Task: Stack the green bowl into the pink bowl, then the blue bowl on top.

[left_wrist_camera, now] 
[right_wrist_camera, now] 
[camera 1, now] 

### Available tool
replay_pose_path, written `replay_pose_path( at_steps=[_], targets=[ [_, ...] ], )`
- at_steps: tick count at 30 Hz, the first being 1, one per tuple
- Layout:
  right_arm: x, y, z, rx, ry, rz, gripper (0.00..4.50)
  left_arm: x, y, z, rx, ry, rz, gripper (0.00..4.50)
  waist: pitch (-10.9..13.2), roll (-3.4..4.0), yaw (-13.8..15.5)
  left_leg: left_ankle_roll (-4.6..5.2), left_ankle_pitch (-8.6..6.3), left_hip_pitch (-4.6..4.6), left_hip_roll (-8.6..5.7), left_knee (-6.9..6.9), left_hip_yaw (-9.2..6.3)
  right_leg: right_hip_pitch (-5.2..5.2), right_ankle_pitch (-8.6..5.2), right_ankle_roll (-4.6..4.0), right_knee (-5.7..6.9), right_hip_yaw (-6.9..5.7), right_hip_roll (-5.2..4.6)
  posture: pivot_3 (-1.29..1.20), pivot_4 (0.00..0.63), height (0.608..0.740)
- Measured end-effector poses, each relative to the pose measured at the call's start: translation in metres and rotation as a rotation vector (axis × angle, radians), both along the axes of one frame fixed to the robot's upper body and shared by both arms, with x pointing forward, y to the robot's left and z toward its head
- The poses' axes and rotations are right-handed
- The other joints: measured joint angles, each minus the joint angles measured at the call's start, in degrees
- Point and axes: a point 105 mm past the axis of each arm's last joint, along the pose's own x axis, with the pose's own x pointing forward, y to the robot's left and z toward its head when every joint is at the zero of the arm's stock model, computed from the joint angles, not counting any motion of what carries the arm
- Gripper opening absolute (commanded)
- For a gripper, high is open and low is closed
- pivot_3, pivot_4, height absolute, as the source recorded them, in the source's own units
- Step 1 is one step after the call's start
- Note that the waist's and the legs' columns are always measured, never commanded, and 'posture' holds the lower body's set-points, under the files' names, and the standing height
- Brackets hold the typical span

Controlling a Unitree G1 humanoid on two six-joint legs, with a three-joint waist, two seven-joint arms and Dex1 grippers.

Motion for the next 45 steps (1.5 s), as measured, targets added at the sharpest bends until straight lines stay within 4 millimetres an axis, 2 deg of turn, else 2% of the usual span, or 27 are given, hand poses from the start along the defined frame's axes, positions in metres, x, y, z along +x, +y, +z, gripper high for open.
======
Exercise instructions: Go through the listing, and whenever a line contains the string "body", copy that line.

Response to the exercise:
- Measured end-effector poses, each relative to the pose measured at the call's start: translation in metres and rotation as a rotation vector (axis × angle, radians), both along the axes of one frame fixed to the robot's upper body and shared by both arms, with x pointing forward, y to the robot's left and z toward its head
- Note that the waist's and the legs' columns are always measured, never commanded, and 'posture' holds the lower body's set-points, under the files' names, and the standing height

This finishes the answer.